Task details >> The complete listing below should be transcribed precisely.

Dataset section >>
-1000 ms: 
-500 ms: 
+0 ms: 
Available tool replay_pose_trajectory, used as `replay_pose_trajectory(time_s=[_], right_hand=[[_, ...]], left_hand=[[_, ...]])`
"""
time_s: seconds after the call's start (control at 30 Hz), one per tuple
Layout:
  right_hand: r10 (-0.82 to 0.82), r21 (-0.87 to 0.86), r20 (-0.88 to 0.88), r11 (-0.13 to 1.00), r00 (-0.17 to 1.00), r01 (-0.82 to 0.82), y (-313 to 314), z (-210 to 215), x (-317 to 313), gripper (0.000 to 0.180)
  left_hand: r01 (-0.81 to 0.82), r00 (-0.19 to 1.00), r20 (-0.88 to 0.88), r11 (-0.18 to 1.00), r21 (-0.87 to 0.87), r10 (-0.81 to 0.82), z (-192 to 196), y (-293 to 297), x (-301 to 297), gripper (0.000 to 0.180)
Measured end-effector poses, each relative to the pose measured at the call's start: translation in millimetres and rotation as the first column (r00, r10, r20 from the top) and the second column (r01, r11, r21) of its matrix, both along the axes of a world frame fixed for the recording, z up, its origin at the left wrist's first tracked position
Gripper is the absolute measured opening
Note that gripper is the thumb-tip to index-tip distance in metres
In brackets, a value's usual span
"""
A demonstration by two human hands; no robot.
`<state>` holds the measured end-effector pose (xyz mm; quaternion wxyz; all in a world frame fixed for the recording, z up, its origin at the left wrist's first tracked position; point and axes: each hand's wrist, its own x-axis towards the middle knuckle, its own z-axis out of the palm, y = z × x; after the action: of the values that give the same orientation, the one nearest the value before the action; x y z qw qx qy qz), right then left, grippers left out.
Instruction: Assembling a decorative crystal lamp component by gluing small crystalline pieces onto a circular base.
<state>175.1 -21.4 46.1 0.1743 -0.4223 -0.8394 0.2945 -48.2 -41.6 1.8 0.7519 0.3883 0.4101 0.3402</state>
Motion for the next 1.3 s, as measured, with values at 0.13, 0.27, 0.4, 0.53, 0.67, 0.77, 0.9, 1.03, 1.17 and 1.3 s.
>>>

Expected answer >>
-1000 ms: 
-500 ms: 
+0 ms: 
Available tool replay_pose_trajectory, used as `replay_pose_trajectory(time_s=[_], right_hand=[[_, ...]], left_hand=[[_, ...]])`
"""
time_s: seconds after the call's start (control at 30 Hz), one per tuple
Layout:
  right_hand: r10 (-0.82 to 0.82), r21 (-0.87 to 0.86), r20 (-0.88 to 0.88), r11 (-0.13 to 1.00), r00 (-0.17 to 1.00), r01 (-0.82 to 0.82), y (-313 to 314), z (-210 to 215), x (-317 to 313), gripper (0.000 to 0.180)
  left_hand: r01 (-0.81 to 0.82), r00 (-0.19 to 1.00), r20 (-0.88 to 0.88), r11 (-0.18 to 1.00), r21 (-0.87 to 0.87), r10 (-0.81 to 0.82), z (-192 to 196), y (-293 to 297), x (-301 to 297), gripper (0.000 to 0.180)
Measured end-effector poses, each relative to the pose measured at the call's start: translation in millimetres and rotation as the first column (r00, r10, r20 from the top) and the second column (r01, r11, r21) of its matrix, both along the axes of a world frame fixed for the recording, z up, its origin at the left wrist's first tracked position
Gripper is the absolute measured opening
Note that gripper is the thumb-tip to index-tip distance in metres
In brackets, a value's usual span
"""
A demonstration by two human hands; no robot.
`<state>` holds the measured end-effector pose (xyz mm; quaternion wxyz; all in a world frame fixed for the recording, z up, its origin at the left wrist's first tracked position; point and axes: each hand's wrist, its own x-axis towards the middle knuckle, its own z-axis out of the palm, y = z × x; after the action: of the values that give the same orientation, the one nearest the value before the action; x y z qw qx qy qz), right then left, grippers left out.
Instruction: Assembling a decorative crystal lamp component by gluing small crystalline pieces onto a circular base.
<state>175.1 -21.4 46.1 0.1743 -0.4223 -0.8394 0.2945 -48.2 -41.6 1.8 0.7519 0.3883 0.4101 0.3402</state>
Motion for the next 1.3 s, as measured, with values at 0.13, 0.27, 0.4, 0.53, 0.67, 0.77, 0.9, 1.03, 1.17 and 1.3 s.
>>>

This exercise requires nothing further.